◆ Exercise goal ◆
Pick out each line of the records that includes the string "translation", and copy it.

[Source records]
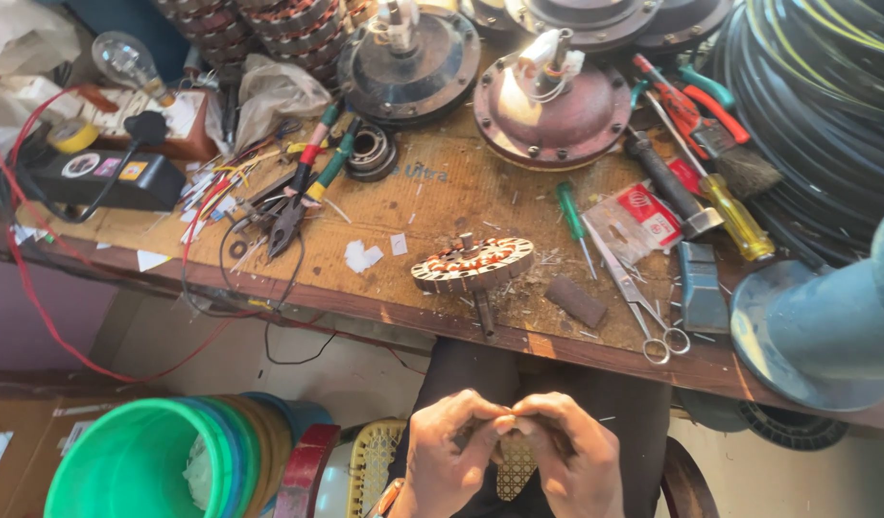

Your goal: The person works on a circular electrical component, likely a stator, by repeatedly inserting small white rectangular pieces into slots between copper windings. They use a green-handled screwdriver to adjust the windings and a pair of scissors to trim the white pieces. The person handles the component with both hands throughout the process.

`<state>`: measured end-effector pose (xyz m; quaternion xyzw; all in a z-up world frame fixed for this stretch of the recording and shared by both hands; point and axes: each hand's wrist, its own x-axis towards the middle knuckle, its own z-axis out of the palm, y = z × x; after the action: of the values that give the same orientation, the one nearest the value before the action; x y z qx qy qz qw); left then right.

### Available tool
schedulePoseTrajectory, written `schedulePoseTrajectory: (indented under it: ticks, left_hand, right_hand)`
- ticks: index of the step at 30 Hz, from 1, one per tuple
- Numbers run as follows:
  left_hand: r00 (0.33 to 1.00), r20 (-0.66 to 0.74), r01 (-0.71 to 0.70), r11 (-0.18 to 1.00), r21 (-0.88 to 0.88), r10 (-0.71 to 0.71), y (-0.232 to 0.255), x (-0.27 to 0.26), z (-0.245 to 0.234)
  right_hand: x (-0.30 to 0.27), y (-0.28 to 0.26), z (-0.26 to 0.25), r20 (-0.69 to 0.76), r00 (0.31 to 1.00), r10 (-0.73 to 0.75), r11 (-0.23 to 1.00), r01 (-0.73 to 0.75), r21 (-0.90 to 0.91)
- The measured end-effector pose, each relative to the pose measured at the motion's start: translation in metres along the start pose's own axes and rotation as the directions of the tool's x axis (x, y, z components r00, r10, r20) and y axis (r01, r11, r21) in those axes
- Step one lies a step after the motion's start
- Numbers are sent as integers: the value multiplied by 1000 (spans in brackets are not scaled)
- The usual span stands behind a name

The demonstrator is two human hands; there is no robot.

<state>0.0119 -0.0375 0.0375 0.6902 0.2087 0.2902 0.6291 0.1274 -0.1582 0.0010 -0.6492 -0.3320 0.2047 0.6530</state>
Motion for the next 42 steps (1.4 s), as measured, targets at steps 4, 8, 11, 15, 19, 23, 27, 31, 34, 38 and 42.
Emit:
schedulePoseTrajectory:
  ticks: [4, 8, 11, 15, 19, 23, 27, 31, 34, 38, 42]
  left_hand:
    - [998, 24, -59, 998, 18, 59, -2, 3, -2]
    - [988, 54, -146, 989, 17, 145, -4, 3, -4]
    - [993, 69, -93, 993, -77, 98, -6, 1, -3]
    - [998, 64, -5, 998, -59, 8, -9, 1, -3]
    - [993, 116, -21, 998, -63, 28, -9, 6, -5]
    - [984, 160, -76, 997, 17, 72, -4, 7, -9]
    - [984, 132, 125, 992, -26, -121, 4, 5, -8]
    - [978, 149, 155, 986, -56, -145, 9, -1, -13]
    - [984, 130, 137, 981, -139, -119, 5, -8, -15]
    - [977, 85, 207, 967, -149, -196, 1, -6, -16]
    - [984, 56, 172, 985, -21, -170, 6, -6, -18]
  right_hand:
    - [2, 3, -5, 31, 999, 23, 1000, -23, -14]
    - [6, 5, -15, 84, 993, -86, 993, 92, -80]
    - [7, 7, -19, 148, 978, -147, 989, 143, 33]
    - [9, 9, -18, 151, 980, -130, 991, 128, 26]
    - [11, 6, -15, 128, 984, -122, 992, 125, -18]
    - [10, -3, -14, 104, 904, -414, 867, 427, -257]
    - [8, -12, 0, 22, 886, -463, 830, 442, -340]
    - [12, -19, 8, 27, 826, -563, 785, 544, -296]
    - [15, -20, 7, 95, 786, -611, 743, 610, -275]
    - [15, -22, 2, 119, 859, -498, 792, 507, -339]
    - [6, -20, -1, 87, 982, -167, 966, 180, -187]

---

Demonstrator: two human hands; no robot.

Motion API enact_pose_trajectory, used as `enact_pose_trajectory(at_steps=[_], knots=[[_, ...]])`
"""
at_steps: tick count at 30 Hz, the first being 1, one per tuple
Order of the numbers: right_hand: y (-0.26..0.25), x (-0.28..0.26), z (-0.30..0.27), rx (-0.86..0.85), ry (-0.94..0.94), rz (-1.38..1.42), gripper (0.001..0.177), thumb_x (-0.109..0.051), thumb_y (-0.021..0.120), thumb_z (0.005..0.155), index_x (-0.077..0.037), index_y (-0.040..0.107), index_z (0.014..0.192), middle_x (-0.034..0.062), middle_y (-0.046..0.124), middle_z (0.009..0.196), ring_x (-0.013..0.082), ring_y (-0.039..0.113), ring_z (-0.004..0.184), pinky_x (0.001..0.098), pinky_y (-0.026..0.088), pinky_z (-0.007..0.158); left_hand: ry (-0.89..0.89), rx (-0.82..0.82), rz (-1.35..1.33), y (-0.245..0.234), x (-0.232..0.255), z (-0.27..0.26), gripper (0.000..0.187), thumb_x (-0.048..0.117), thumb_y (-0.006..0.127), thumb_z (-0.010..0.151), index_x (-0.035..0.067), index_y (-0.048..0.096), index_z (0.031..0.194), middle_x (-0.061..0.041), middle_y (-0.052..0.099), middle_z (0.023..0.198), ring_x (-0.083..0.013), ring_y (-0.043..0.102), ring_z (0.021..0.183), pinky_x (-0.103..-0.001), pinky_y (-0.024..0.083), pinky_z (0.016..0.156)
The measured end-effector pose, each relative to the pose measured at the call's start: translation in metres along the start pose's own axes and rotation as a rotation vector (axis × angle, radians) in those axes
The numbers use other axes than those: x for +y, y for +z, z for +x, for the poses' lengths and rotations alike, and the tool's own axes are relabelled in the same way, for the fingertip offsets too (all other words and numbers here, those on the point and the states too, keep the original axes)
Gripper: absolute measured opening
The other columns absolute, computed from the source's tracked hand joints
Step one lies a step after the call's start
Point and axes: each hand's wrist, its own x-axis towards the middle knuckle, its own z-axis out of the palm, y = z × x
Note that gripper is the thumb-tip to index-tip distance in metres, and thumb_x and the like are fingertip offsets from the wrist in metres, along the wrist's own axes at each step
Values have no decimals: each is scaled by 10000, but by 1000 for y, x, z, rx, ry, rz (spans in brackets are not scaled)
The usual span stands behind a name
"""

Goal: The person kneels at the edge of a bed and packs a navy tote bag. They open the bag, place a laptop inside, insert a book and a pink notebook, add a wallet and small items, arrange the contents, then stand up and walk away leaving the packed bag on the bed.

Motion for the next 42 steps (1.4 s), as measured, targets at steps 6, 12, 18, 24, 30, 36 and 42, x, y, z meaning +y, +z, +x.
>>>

◆ Output for this exercise ◆
- The measured end-effector pose, each relative to the pose measured at the motion's start: translation in metres along the start pose's own axes and rotation as the directions of the tool's x axis (x, y, z components r00, r10, r20) and y axis (r01, r11, r21) in those axes
The measured end-effector pose, each relative to the pose measured at the call's start: translation in metres along the start pose's own axes and rotation as a rotation vector (axis × angle, radians) in those axes

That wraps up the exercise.